- _Exercise description_
For every line of the material below, check for the string "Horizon" and return the line if it is there.

•••

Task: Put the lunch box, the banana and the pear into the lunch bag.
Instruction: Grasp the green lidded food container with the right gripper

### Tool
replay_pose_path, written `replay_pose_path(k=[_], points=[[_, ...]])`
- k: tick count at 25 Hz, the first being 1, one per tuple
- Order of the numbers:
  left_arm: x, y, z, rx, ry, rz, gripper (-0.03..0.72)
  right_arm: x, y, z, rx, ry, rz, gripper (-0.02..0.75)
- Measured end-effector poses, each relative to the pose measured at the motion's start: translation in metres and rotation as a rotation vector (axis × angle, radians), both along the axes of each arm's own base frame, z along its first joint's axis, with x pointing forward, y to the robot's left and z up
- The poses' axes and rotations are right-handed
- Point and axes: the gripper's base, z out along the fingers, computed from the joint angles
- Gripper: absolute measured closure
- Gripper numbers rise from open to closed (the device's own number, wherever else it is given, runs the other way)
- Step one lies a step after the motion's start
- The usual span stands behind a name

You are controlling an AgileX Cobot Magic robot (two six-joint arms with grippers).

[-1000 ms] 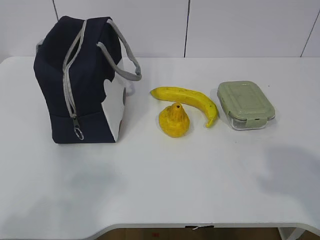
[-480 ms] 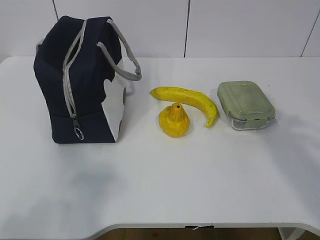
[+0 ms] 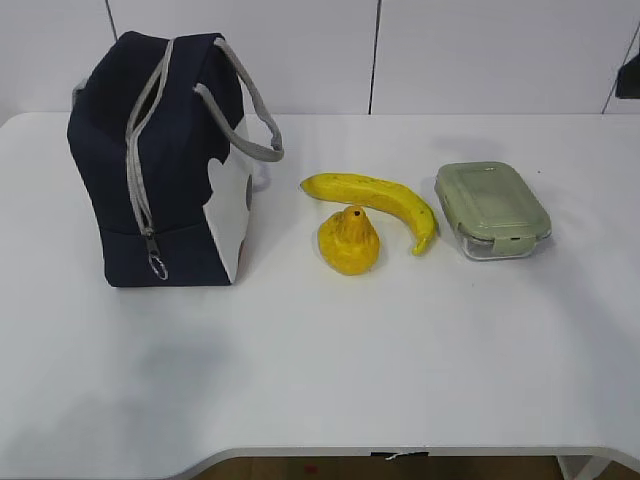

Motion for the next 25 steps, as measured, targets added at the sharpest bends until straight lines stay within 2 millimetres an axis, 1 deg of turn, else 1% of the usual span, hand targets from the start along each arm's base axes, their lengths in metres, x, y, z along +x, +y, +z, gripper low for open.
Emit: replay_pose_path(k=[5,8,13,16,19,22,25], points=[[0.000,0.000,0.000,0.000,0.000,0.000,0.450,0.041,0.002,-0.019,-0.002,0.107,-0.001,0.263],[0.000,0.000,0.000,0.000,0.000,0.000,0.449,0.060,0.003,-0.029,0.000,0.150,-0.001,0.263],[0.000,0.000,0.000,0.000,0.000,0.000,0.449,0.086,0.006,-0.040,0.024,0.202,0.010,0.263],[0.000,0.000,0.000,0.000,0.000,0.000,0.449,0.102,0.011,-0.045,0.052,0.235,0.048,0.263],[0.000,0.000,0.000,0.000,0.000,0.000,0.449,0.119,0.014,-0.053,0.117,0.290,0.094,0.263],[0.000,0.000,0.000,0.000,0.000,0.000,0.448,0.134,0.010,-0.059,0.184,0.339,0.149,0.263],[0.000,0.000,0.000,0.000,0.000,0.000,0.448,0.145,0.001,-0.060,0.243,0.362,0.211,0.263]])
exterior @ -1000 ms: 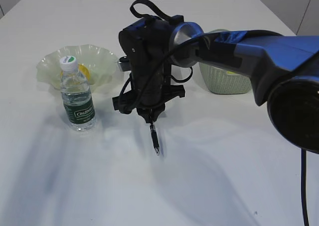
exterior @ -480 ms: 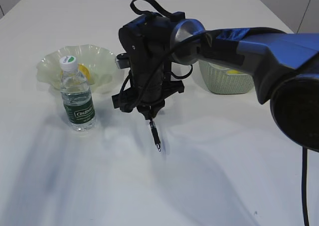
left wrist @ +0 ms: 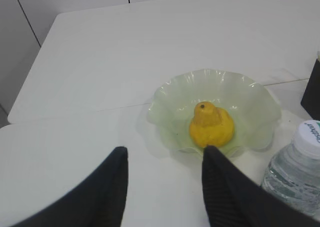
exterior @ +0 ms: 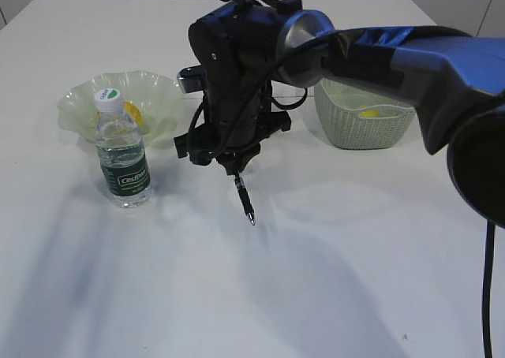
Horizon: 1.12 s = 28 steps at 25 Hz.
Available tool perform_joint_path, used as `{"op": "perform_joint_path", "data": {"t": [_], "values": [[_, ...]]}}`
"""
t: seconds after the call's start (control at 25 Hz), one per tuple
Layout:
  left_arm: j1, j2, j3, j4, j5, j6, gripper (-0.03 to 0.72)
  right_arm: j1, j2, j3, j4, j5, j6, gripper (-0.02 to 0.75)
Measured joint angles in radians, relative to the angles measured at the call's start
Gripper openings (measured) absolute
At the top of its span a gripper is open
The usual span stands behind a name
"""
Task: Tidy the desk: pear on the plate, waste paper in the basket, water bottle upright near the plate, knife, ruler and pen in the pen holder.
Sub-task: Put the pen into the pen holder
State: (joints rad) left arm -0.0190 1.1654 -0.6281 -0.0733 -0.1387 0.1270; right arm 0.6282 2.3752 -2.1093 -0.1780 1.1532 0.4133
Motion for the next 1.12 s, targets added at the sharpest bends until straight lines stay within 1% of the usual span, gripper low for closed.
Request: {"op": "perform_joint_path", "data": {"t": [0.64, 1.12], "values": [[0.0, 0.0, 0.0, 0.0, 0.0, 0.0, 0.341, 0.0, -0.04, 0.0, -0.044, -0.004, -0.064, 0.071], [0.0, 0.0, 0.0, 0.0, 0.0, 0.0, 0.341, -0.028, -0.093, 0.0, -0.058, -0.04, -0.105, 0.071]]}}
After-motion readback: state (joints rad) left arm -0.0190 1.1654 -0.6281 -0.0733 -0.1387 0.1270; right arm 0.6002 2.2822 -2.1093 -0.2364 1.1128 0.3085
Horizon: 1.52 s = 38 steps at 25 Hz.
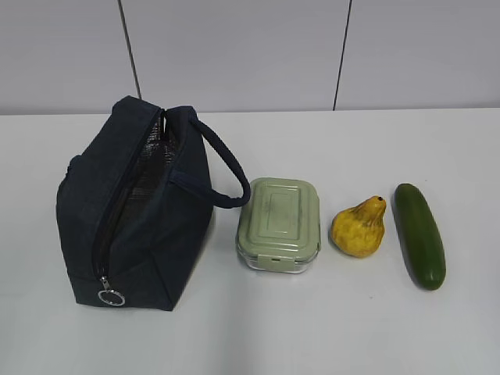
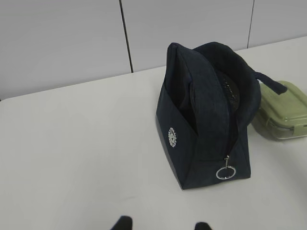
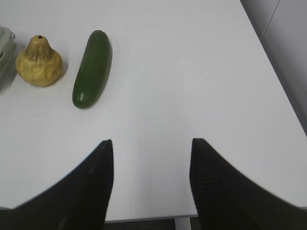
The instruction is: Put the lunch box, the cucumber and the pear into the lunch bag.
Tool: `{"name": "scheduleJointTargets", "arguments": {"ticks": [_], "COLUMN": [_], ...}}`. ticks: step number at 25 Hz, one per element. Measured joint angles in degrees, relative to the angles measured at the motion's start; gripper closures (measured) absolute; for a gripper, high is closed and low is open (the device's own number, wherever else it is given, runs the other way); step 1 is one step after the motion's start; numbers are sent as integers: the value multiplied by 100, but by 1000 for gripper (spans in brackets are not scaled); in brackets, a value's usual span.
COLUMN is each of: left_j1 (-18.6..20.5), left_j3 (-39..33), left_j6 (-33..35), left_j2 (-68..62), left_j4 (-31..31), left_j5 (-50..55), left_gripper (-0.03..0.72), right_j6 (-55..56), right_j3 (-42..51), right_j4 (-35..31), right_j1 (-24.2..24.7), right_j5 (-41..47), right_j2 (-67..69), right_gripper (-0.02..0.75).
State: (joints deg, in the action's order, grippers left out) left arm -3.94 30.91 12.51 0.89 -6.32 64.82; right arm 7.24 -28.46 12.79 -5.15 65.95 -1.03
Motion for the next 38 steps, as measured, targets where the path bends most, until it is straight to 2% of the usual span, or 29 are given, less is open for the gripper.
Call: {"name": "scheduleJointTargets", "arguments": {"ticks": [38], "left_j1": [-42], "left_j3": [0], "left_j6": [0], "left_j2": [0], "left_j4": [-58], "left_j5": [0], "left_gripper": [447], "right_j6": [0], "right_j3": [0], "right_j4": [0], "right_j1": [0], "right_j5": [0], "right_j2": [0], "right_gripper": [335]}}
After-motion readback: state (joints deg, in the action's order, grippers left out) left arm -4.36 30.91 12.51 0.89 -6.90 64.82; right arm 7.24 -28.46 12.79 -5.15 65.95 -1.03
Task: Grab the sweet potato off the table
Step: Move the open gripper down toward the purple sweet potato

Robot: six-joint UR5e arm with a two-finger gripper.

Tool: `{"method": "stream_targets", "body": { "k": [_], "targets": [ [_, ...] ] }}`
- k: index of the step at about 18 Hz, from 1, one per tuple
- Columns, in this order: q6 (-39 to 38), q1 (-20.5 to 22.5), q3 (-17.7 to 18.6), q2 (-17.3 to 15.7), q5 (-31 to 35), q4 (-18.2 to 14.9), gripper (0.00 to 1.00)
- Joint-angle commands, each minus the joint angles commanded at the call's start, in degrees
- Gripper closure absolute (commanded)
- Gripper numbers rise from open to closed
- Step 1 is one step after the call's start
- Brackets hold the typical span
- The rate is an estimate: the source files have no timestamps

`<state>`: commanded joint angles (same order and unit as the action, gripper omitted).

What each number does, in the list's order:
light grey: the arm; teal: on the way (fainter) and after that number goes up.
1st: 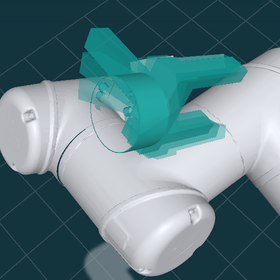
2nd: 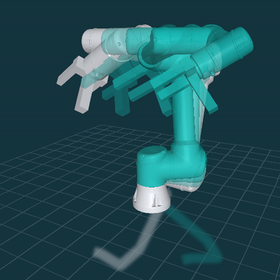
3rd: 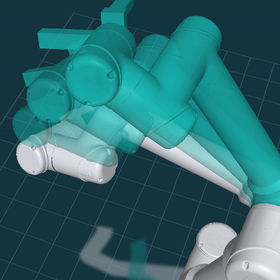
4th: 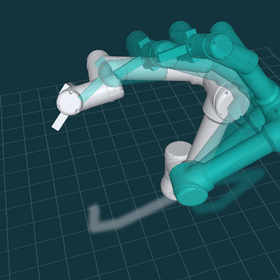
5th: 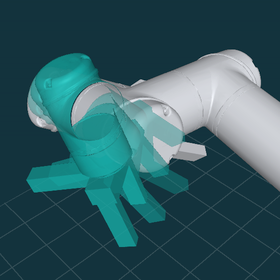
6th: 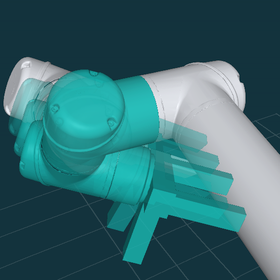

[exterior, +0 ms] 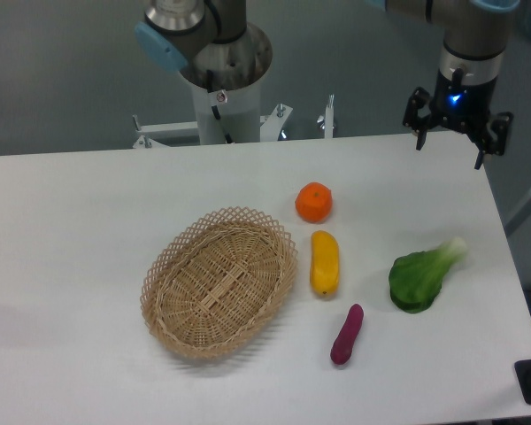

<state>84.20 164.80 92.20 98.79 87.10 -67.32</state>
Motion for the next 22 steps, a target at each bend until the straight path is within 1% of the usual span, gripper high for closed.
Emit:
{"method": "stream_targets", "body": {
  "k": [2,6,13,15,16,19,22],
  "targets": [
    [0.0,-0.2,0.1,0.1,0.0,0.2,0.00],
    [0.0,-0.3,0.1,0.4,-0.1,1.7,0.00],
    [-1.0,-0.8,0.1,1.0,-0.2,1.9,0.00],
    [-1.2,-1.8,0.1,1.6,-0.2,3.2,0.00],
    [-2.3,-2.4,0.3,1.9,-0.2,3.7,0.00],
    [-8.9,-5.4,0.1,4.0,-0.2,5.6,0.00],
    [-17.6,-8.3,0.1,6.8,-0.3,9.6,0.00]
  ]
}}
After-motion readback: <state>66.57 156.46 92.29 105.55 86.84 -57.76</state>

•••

- _Task solution_
Horizon: 1.12 s = 28 steps at 25 Hz.
Horizon: 1.52 s = 38 steps at 25 Hz.

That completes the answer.